EUGENE, ORE.- The Jordan Schnitzer Museum of Art on the University of Oregon campus presents ”Reframing the Fragments: The Best We Could Do,” the museum’s third annual “Common Seeing” exhibition. On view now through February 17, 2019, the exhibition features artists from different places, contexts, and generations that use personal reflections and storytelling to create their work. “Reframing the Fragments” is held in conjunction with the 2018 Common Reading selection, “The Best We Could Do,“ Thi Bui’s illustrated memoir about one family’s journey from their war-torn home in Vietnam (Việt Nam) to a new life in California.
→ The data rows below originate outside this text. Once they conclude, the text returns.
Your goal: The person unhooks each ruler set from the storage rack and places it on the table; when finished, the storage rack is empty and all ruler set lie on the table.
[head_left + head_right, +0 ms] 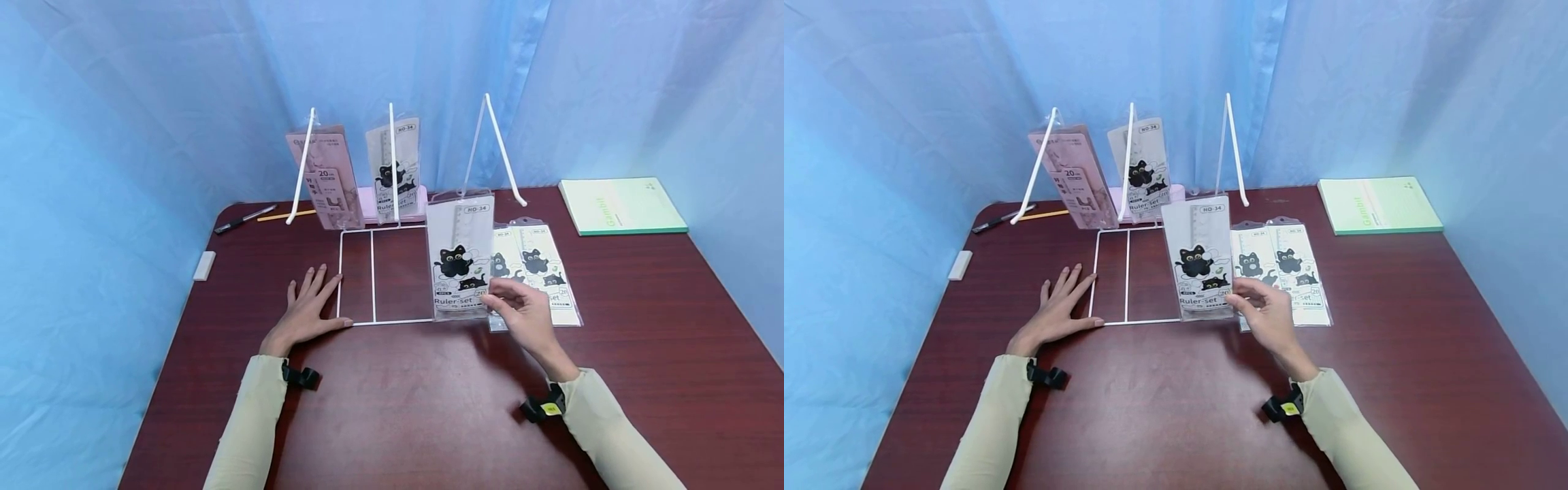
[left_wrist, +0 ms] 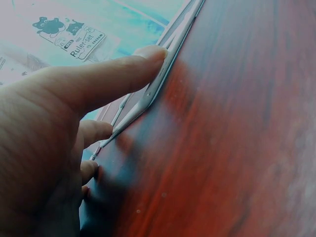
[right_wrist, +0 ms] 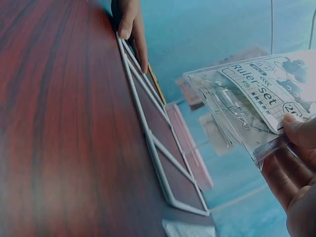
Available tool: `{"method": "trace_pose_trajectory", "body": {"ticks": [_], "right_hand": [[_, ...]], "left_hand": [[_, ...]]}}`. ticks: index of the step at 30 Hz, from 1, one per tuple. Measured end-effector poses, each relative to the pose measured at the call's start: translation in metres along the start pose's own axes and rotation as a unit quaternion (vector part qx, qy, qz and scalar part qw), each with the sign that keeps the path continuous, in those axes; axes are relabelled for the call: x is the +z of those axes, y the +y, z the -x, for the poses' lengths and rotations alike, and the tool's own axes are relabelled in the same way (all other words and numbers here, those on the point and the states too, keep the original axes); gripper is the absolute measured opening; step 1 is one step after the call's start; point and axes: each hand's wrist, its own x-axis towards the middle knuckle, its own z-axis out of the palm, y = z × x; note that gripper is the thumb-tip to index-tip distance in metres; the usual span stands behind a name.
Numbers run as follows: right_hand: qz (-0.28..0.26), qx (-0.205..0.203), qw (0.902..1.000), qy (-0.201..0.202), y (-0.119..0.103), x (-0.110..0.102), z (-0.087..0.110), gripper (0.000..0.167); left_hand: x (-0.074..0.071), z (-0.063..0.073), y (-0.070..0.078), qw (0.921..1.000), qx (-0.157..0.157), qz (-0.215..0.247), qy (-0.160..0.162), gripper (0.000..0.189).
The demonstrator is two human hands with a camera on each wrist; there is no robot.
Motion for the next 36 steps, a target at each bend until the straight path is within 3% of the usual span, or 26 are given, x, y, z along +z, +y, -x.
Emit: {"method": "trace_pose_trajectory", "body": {"ticks": [11, 23, 29, 36], "right_hand": [[-0.011, 0.053, 0.9981, 0.030, 0.009, -0.021, 0.002, 0.028], [0.058, 0.089, 0.9919, 0.070, 0.018, -0.055, 0.003, 0.028], [0.050, 0.108, 0.9883, 0.096, 0.023, -0.074, 0.005, 0.028], [0.108, 0.145, 0.9764, 0.118, 0.028, -0.095, 0.007, 0.031]], "left_hand": [[0.000, 0.000, 0.001, 1.0000, -0.001, 0.001, -0.001, 0.098], [0.000, 0.001, 0.001, 1.0000, -0.001, 0.002, 0.002, 0.098], [0.000, 0.001, 0.000, 1.0000, 0.000, 0.000, 0.002, 0.098], [0.001, -0.001, -0.001, 1.0000, 0.002, -0.002, 0.006, 0.098]]}}
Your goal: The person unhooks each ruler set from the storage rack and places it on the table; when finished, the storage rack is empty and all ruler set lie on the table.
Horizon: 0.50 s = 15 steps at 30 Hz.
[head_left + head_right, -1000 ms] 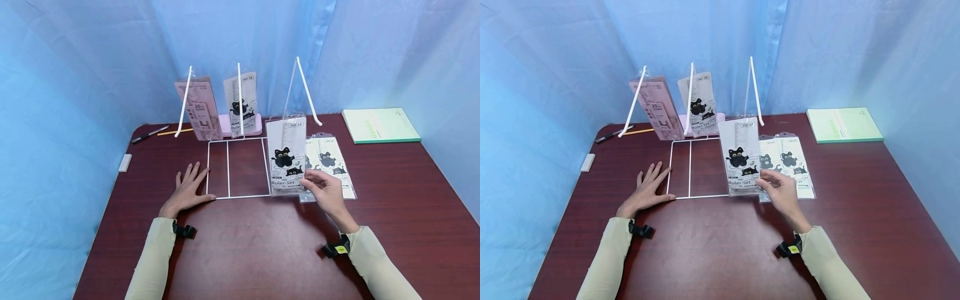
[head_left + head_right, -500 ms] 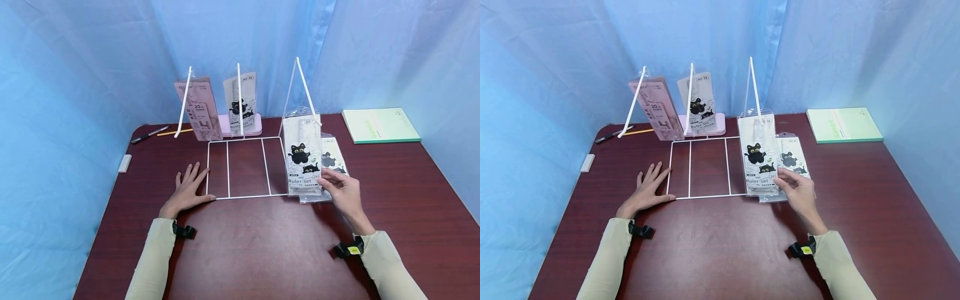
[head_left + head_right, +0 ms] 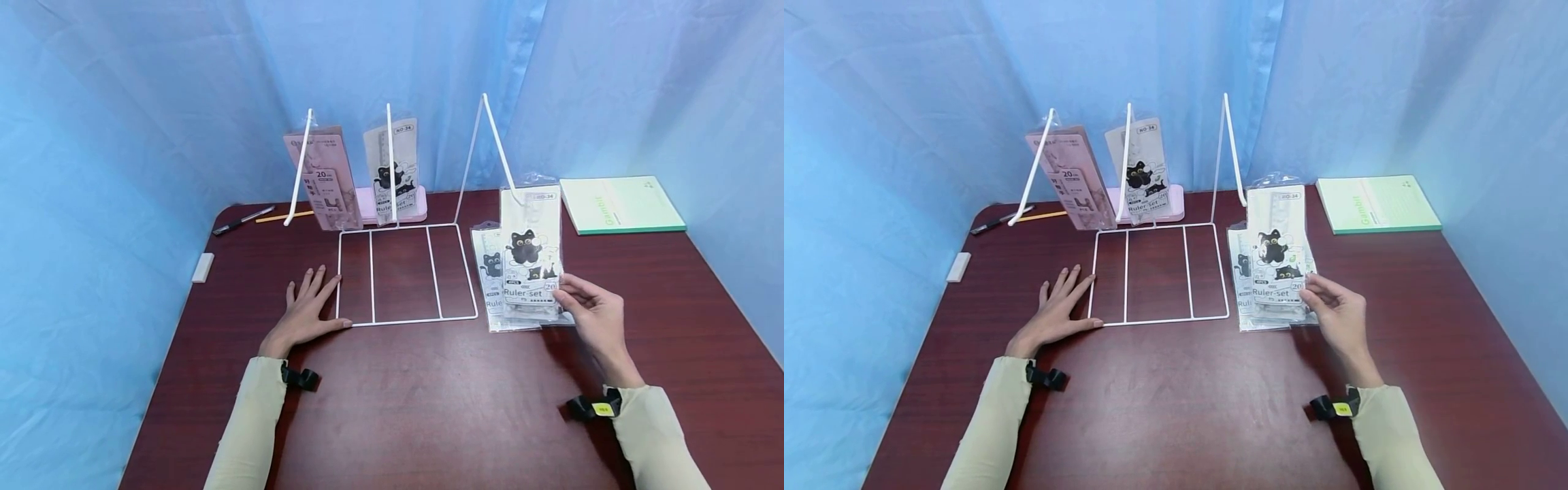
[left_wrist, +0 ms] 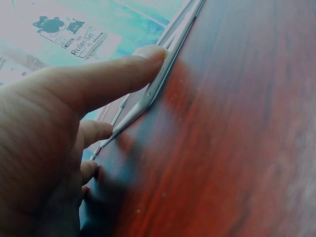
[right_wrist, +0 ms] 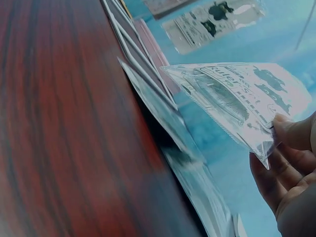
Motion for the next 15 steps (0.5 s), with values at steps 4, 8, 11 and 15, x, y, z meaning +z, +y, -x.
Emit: {"method": "trace_pose_trajectory", "body": {"ticks": [4, 8, 11, 15], "right_hand": [[0.020, 0.028, 0.9992, 0.021, 0.006, -0.013, -0.005, 0.034], [-0.046, 0.067, 0.9959, 0.041, 0.010, -0.027, -0.009, 0.034], [-0.097, 0.093, 0.9892, 0.058, 0.012, -0.036, -0.011, 0.033], [-0.094, 0.112, 0.9861, 0.080, 0.015, -0.046, -0.013, 0.033]], "left_hand": [[0.000, 0.000, 0.000, 1.0000, 0.002, 0.001, 0.000, 0.098], [0.000, 0.001, 0.001, 1.0000, -0.001, 0.002, -0.002, 0.098], [-0.001, 0.001, 0.001, 1.0000, -0.002, 0.002, -0.003, 0.098], [0.000, 0.001, 0.000, 1.0000, 0.000, -0.001, -0.004, 0.099]]}}
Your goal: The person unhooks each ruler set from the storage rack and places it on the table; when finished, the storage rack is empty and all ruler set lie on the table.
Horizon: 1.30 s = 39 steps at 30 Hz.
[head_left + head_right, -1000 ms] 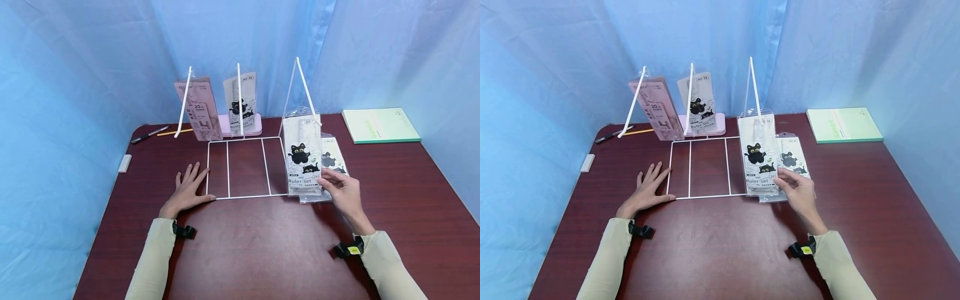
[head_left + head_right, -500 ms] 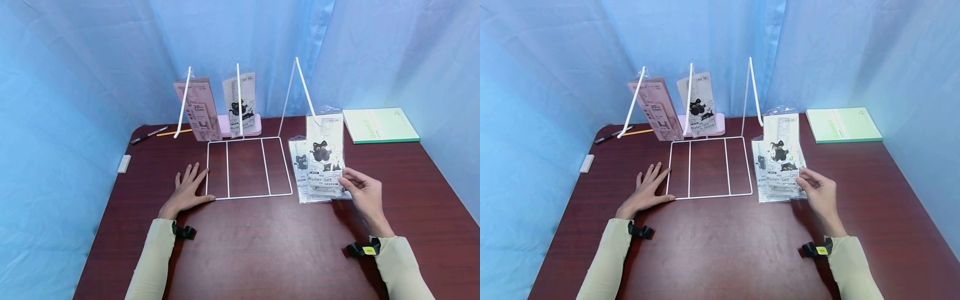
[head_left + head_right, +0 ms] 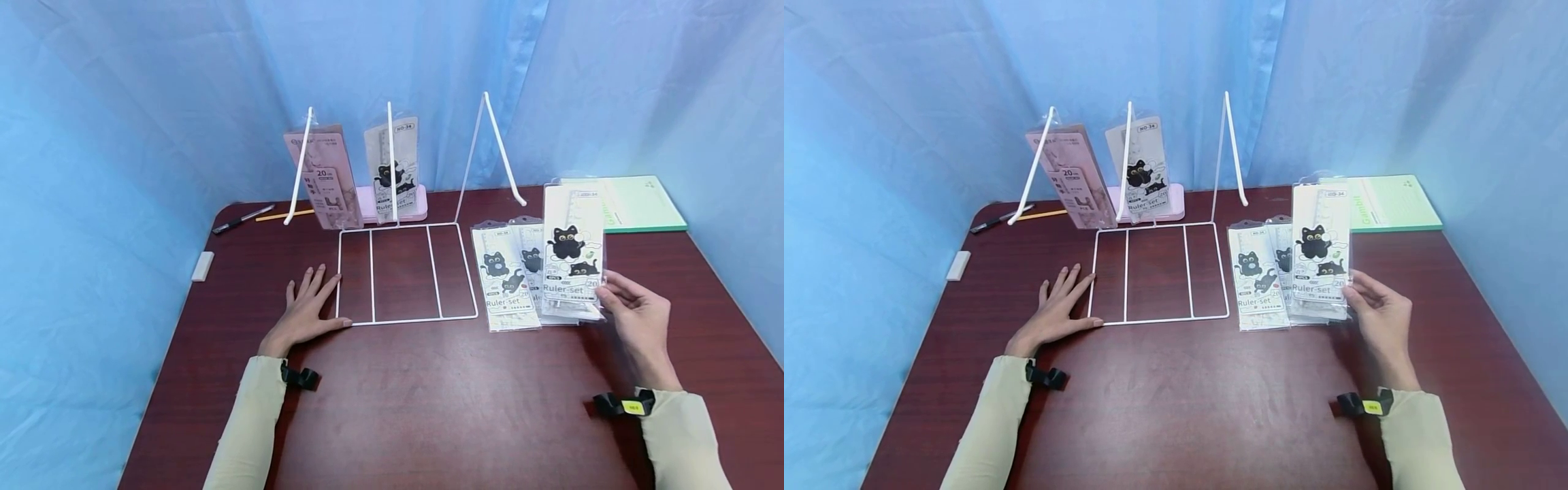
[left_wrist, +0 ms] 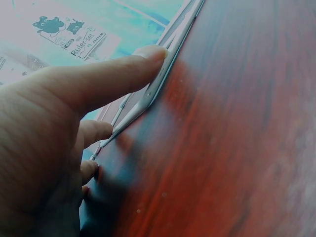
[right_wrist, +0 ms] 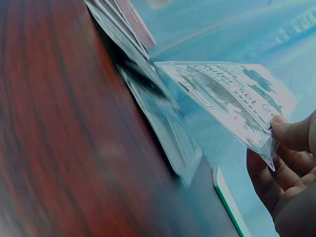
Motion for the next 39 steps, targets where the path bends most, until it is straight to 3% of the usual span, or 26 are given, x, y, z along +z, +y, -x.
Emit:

“Common Reading at UO is a year of conversation around a shared book,” says Cheryl Hartup, JSMA Associate Curator of Academic Programs and Latin American Art. “This exhibition expands upon several of the themes in Bui’s memoir. The art selected for this year’s Common Seeing exhibition is diverse in media and intent, aimed at generating dialogue around what we have inherited and what we will pass on to future generations.”

“Reframing the Fragments” features the work of artists from the Vietnamese diaspora and of Vietnamese descent living in the United States and Vietnam (Việt Nam). Artists Thi Bui, Binh Danh, Dinh Q. Lê, and Phan Cẩm Thượng experienced the anguish and chaos of the Vietnam War, also known in Vietnam (Việt Nam) as the American War. Their works embody the complex sensations related to remembering and forgetting, tradition and innovation, and trying to make sense of fragments of memory and history. They address the impact of war both environmentally and culturally. Ann Le is a first generation Vietnamese American to immigrant parents. Growing up, she heard the collaborative memories of her mother, father, and sister, and her photomontages bridge truth and fiction, separation and reconstruction.

Made in the 1960s, Violet Ray’s collages of advertising and photojournalism from the pages of Life magazine and Nelson Sandgren’s lithograph criticize the United States’ involvement in the Vietnam War. Their images, as well as Matthew Picton’s works “Apocalypse Now #1” and “The Mekong River, Apocalypse Now #2,” on view in the JSMA’s Artist Project Space through December 30, encourage viewers to think critically about colonization and conquest as they relate to the Vietnam War.

“Reframing the Fragments” is supported by the Ballinger Endowment.